In class twelve I chose the hardest stream in our town, the famous PCM combination of physics, chemistry and maths. I had no interest in any of them. I did not know what I liked apart from reading magazines, newspapers, and watching films. But I was locked into that phase and there was no exit. All you can really do is let the storm run its course and hope a phase that means nothing to you slips away on its own.
One of the quote that stuck with me was from Murakami (whose writing bored me later in life)
And once the storm is over, you won’t remember how you made it through, how you managed to survive. You won’t even be sure, whether the storm is really over. But one thing is certain. When you come out of the storm, you won’t be the same person who walked in. That’s what this storm’s all about
I somehow cleared my 12th and then stepped into another bad phase. Or as the character in Big Lebowski says, You are entering into the world of pain, my dear friend. I had no interest in any subject in that ridiculously traumatic and humiliating stretch called engineering. The trauma was so steady that I still get nightmares about it. I accepted it as fate, something I could not control.

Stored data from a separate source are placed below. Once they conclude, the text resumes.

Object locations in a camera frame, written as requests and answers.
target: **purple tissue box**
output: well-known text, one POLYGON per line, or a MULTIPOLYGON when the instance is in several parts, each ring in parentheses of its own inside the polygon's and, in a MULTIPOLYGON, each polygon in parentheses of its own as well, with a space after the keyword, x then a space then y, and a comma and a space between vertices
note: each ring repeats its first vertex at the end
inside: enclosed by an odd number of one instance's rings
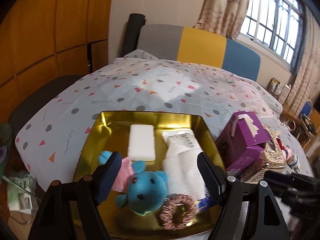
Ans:
POLYGON ((237 175, 251 163, 261 158, 265 142, 270 140, 270 135, 262 127, 261 122, 254 112, 236 112, 216 140, 216 145, 222 157, 228 175, 237 175), (236 124, 235 136, 231 136, 232 124, 240 114, 247 114, 258 127, 258 134, 252 136, 244 119, 236 124))

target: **yellow cushion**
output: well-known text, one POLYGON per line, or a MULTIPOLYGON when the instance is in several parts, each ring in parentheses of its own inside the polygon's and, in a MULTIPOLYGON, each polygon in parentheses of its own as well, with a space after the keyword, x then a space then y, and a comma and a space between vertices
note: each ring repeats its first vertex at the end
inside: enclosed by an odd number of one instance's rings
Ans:
POLYGON ((226 45, 225 37, 184 27, 177 60, 222 68, 226 45))

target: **beige curtain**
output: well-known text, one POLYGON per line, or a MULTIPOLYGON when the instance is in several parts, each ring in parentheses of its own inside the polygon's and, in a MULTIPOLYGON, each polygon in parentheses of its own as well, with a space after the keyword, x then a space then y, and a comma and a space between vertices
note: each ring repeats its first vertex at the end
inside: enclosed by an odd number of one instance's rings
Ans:
POLYGON ((195 28, 235 40, 248 5, 249 0, 206 0, 195 28))
POLYGON ((318 89, 320 73, 320 27, 311 12, 308 9, 306 11, 307 36, 301 66, 286 100, 289 114, 295 117, 300 114, 312 94, 319 93, 319 91, 314 92, 314 89, 318 89))

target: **plastic bag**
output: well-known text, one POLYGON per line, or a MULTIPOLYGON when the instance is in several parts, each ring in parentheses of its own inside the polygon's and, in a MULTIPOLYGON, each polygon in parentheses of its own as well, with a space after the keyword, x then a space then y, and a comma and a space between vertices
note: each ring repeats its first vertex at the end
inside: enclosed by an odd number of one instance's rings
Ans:
MULTIPOLYGON (((9 179, 24 188, 25 190, 35 194, 36 181, 26 171, 11 172, 9 179)), ((7 187, 8 206, 10 211, 19 211, 24 214, 36 215, 38 203, 34 196, 31 196, 15 185, 8 183, 7 187)))

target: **gold metal tray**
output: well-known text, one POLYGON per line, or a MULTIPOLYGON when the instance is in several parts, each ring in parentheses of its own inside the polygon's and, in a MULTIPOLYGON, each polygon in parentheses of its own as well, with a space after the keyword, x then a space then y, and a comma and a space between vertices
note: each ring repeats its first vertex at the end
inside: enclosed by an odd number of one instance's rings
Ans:
MULTIPOLYGON (((189 114, 172 114, 162 112, 105 111, 100 113, 84 144, 74 181, 86 174, 92 174, 98 166, 98 156, 104 150, 120 152, 122 158, 127 156, 131 124, 151 124, 155 127, 156 160, 146 162, 149 171, 162 170, 167 145, 162 138, 165 130, 193 130, 201 148, 215 165, 224 166, 213 138, 202 117, 189 114)), ((111 237, 119 239, 178 239, 196 235, 212 229, 216 223, 220 207, 215 206, 198 214, 183 230, 169 231, 163 229, 159 214, 156 212, 140 216, 128 207, 118 208, 115 197, 118 192, 111 191, 105 202, 99 206, 101 218, 111 237)), ((76 225, 81 226, 76 205, 72 204, 72 213, 76 225)))

I mugged books, memorised subjects, and tried to survive a world I deeply disliked. It felt like being wrapped in a plaster of disgust and forced to continue like that for four or five years.
I had no idea what lived outside that world. Until then I had never stepped out of Rajasthan. Actually, I had been to Bengaluru once, which at that time was sold to us as the final dream city where all the cool things happened. The best engineering colleges, fashion, pub culture, Hard Rock Cafe, and most importantly, a place where people spoke in English. It carried a strange glamour back then, almost like an international utopia and no wonder it was even named as silicon valley.
I went there after telling my parents that I needed to improve my English and that there was no better place than Bengaluru. I said I would join a spoken English course and practice with locals, back in those pre compulsory Kannada days. So I roamed around the city, doing nothing, just absorbing everything, and of course I never joined any class.
During the final days of engineering college I started writing. I wrote short stories, poems, and movie reviews in a hostel diary. Then I would walk to each room and hand it over so they could read it. This was the Orkut phase of the internet and very much the pre Substack world where you could not simply upload something and feel heard.
One of my teachers eventually read a few of these pieces. He was a misfit on that campus too. The college had placed him in the placement cell with the title ‘personality development faculty.’ His task was to give students a small breather from engineering misery and help them improve their English and communication skills so they could get placed in companies like TCS or the humble ones like Infosys.
After going through my pages he told me, Anurag you are creative but you need to work on your English. But yes, you are creative. Those lines kept echoing in my head like a caller tune of your lover. I tried to understand what a creative person does and what that even means. If I was creative then what was I supposed to do next?
My family had capital but no cultural capital. No one around me had ever stepped into the world of arts, not even remotely close to it.
He then asked me if I had heard of FTII. I said no. He told me that in the next internet period I should search for ftii on google.com. We had only one internet class on weekends where we were allowed to surf the world wide world of internet.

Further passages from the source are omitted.